> [WHAT YOU NEED TO DO] Would you retype all of these records exactly?

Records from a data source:
+ + + +

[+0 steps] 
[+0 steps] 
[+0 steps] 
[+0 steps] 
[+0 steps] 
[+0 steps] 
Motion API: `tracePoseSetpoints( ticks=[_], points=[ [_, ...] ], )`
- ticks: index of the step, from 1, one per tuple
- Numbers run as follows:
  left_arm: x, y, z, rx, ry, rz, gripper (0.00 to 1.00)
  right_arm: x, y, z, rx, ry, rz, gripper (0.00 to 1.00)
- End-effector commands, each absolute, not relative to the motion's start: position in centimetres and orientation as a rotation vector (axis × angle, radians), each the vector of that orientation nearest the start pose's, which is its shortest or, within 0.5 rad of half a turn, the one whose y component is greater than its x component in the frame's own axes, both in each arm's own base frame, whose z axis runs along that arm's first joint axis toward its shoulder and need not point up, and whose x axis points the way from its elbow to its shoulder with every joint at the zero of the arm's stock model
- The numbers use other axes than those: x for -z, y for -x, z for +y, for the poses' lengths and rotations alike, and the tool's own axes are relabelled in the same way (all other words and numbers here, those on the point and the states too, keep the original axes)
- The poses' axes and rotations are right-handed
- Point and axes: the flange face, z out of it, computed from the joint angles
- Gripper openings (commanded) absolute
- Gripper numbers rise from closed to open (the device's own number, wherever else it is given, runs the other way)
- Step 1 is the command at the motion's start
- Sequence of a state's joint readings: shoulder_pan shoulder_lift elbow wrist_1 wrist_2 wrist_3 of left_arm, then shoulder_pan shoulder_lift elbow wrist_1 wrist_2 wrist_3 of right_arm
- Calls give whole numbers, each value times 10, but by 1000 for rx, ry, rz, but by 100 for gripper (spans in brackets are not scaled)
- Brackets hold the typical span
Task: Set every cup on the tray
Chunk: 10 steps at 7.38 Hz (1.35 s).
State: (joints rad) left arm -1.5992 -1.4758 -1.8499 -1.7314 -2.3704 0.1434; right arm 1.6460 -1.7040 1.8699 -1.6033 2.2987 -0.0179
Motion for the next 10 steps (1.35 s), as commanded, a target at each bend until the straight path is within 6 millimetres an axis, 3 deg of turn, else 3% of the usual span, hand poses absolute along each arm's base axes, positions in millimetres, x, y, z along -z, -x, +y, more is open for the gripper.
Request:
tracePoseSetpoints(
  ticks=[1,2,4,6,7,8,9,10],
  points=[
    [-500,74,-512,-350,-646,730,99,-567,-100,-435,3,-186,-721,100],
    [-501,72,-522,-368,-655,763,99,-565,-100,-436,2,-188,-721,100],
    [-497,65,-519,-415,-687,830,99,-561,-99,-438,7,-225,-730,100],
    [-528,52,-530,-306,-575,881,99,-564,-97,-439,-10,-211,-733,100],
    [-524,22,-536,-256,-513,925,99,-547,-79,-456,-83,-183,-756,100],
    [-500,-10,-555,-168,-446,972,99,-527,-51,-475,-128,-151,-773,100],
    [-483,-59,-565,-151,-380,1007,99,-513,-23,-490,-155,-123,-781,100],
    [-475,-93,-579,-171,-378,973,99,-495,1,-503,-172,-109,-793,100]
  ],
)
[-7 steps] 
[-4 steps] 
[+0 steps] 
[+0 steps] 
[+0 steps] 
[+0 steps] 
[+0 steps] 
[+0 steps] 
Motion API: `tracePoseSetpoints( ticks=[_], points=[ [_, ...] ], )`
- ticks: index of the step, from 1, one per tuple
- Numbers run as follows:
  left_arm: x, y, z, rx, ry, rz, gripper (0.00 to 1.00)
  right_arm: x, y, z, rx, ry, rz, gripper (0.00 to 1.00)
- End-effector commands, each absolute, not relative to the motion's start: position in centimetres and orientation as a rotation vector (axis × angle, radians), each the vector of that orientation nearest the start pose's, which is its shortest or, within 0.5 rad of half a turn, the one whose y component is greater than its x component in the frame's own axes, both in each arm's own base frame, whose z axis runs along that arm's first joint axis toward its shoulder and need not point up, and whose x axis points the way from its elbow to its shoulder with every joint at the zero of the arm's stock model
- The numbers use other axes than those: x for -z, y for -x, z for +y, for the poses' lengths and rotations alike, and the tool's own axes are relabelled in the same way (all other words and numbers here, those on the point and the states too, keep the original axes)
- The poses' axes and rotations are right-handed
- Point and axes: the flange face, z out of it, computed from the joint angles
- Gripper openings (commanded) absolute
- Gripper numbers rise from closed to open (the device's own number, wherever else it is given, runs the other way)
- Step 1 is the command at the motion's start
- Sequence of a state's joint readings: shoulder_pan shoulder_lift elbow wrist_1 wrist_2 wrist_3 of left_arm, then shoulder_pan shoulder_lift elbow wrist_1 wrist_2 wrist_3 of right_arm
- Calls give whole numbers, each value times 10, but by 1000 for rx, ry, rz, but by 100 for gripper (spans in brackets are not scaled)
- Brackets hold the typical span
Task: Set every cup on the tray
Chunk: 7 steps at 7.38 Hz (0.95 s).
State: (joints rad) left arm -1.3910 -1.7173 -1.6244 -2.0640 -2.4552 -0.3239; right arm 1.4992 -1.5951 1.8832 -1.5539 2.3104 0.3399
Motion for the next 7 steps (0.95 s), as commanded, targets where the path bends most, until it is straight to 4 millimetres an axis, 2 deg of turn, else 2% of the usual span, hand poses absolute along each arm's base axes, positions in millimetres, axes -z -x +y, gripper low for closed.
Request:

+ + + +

> [EXERCISE OUTPUT]
[+0 steps] 
[+0 steps] 
[+0 steps] 
[+0 steps] 
[+0 steps] 
[+0 steps] 
Motion API: `tracePoseSetpoints( ticks=[_], points=[ [_, ...] ], )`
- ticks: index of the step, from 1, one per tuple
- Numbers run as follows:
  left_arm: x, y, z, rx, ry, rz, gripper (0.00 to 1.00)
  right_arm: x, y, z, rx, ry, rz, gripper (0.00 to 1.00)
- End-effector commands, each absolute, not relative to the motion's start: position in centimetres and orientation as a rotation vector (axis × angle, radians), each the vector of that orientation nearest the start pose's, which is its shortest or, within 0.5 rad of half a turn, the one whose y component is greater than its x component in the frame's own axes, both in each arm's own base frame, whose z axis runs along that arm's first joint axis toward its shoulder and need not point up, and whose x axis points the way from its elbow to its shoulder with every joint at the zero of the arm's stock model
- The numbers use other axes than those: x for -z, y for -x, z for +y, for the poses' lengths and rotations alike, and the tool's own axes are relabelled in the same way (all other words and numbers here, those on the point and the states too, keep the original axes)
- The poses' axes and rotations are right-handed
- Point and axes: the flange face, z out of it, computed from the joint angles
- Gripper openings (commanded) absolute
- Gripper numbers rise from closed to open (the device's own number, wherever else it is given, runs the other way)
- Step 1 is the command at the motion's start
- Sequence of a state's joint readings: shoulder_pan shoulder_lift elbow wrist_1 wrist_2 wrist_3 of left_arm, then shoulder_pan shoulder_lift elbow wrist_1 wrist_2 wrist_3 of right_arm
- Calls give whole numbers, each value times 10, but by 1000 for rx, ry, rz, but by 100 for gripper (spans in brackets are not scaled)
- Brackets hold the typical span
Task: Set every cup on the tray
Chunk: 10 steps at 7.38 Hz (1.35 s).
State: (joints rad) left arm -1.5992 -1.4758 -1.8499 -1.7314 -2.3704 0.1434; right arm 1.6460 -1.7040 1.8699 -1.6033 2.2987 -0.0179
Motion for the next 10 steps (1.35 s), as commanded, a target at each bend until the straight path is within 6 millimetres an axis, 3 deg of turn, else 3% of the usual span, hand poses absolute along each arm's base axes, positions in millimetres, x, y, z along -z, -x, +y, more is open for the gripper.
Request:
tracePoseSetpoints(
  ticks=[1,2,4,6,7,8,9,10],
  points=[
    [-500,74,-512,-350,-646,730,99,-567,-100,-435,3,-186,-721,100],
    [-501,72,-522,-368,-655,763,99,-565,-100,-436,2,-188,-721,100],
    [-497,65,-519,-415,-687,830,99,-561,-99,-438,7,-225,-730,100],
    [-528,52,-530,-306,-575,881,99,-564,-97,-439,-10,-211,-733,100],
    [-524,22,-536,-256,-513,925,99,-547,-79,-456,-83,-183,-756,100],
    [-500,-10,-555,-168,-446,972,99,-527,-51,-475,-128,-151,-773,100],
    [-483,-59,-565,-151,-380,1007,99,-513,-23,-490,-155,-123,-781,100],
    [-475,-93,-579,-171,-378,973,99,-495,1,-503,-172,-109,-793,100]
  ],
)
[-7 steps] 
[-4 steps] 
[+0 steps] 
[+0 steps] 
[+0 steps] 
[+0 steps] 
[+0 steps] 
[+0 steps] 
Motion API: `tracePoseSetpoints( ticks=[_], points=[ [_, ...] ], )`
- ticks: index of the step, from 1, one per tuple
- Numbers run as follows:
  left_arm: x, y, z, rx, ry, rz, gripper (0.00 to 1.00)
  right_arm: x, y, z, rx, ry, rz, gripper (0.00 to 1.00)
- End-effector commands, each absolute, not relative to the motion's start: position in centimetres and orientation as a rotation vector (axis × angle, radians), each the vector of that orientation nearest the start pose's, which is its shortest or, within 0.5 rad of half a turn, the one whose y component is greater than its x component in the frame's own axes, both in each arm's own base frame, whose z axis runs along that arm's first joint axis toward its shoulder and need not point up, and whose x axis points the way from its elbow to its shoulder with every joint at the zero of the arm's stock model
- The numbers use other axes than those: x for -z, y for -x, z for +y, for the poses' lengths and rotations alike, and the tool's own axes are relabelled in the same way (all other words and numbers here, those on the point and the states too, keep the original axes)
- The poses' axes and rotations are right-handed
- Point and axes: the flange face, z out of it, computed from the joint angles
- Gripper openings (commanded) absolute
- Gripper numbers rise from closed to open (the device's own number, wherever else it is given, runs the other way)
- Step 1 is the command at the motion's start
- Sequence of a state's joint readings: shoulder_pan shoulder_lift elbow wrist_1 wrist_2 wrist_3 of left_arm, then shoulder_pan shoulder_lift elbow wrist_1 wrist_2 wrist_3 of right_arm
- Calls give whole numbers, each value times 10, but by 1000 for rx, ry, rz, but by 100 for gripper (spans in brackets are not scaled)
- Brackets hold the typical span
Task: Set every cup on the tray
Chunk: 7 steps at 7.38 Hz (0.95 s).
State: (joints rad) left arm -1.3910 -1.7173 -1.6244 -2.0640 -2.4552 -0.3239; right arm 1.4992 -1.5951 1.8832 -1.5539 2.3104 0.3399
Motion for the next 7 steps (0.95 s), as commanded, targets where the path bends most, until it is straight to 4 millimetres an axis, 2 deg of turn, else 2% of the usual span, hand poses absolute along each arm's base axes, positions in millimetres, axes -z -x +y, gripper low for closed.
Request:

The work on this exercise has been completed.